Congress is poised to consider a new emergency paper ballots bill next week—but
we'll have to convince them to act right away.2
Can you sign this urgent petition asking local,
state, and federal officials to require paper ballots for our votes? Clicking
here will add your name:
http://pol.moveon.org/paper2008/o.pl?id=11873-5644579-jrPO70&t=3
The petition says: "We must act quickly to secure our elections with paper ballots
and audits before November."
Elections are run at the state level, so we'll deliver your signature and comments
to local election officials in addition to members of Congress.
Electronic
voting machines are so unreliable and insecure, we might elect the
wrong person president in 2008. As The New York
Times Magazine reports:
[Voting machines]
fail unpredictably, and in extremely strange ways; voters report
that their choices "flip" from one candidate to another before their
eyes; machines crash or begin to count backward; votes simply vanish.
(In the 80-person town of Waldenburg, Ark., touch-screen machines
tallied zero votes for one mayoral candidate in 2006—even though he's
pretty sure he voted for himself.) Most famously, in the November 2006
Congressional election in Sarasota, Fla., touch-screen machines
recorded an 18,000-person "undervote" for a race decided by fewer than
400 votes.3
You can read more from this scary report at the end of this email—and forward
it along to your friends and family. It's really compelling.

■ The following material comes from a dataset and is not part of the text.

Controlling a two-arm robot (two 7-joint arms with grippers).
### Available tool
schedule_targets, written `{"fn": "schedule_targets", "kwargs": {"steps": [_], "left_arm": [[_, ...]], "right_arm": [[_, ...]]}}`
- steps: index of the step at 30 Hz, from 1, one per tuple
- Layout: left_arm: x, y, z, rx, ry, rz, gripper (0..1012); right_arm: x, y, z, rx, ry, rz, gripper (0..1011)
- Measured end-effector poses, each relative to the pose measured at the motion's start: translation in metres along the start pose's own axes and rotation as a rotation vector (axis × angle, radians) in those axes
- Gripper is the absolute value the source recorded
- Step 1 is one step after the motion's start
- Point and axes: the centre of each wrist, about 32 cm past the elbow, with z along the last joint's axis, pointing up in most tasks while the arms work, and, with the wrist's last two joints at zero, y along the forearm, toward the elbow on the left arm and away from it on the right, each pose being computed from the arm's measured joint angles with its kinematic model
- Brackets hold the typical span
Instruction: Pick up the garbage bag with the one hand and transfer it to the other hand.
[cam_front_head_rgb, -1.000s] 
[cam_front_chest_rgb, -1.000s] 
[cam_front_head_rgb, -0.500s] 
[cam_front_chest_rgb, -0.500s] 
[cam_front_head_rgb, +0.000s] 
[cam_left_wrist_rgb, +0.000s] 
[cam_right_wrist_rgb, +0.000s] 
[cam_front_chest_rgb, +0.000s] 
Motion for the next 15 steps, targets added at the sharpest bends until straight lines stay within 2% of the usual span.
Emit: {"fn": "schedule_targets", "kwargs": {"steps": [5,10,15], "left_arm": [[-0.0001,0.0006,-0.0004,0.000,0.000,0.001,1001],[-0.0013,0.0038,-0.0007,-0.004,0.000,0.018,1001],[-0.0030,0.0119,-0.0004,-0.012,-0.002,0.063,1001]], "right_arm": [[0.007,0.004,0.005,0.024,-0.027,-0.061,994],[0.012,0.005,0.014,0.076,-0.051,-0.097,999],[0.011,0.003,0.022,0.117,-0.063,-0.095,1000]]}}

Congress hasn't been able to solve this problem yet, but there's one more chance
next week. Rep. Rush Holt of New Jersey is expected to introduce an emergency bill
to offer funding to states who switch from unreliable electronic voting machines
to paper ballots and audits.4 We'll ultimately need a mandate for these things,
but this bill would be a crucial first step to prevent some of the most dire threats
to the 2008 election.
But to pass the bill in time, we'll need to light a fire under Congress. At the same
time, we'll have to urge local election officials to read The New York Times Magazine story—and replace electronic voting
machines with paper ballots and audits before November.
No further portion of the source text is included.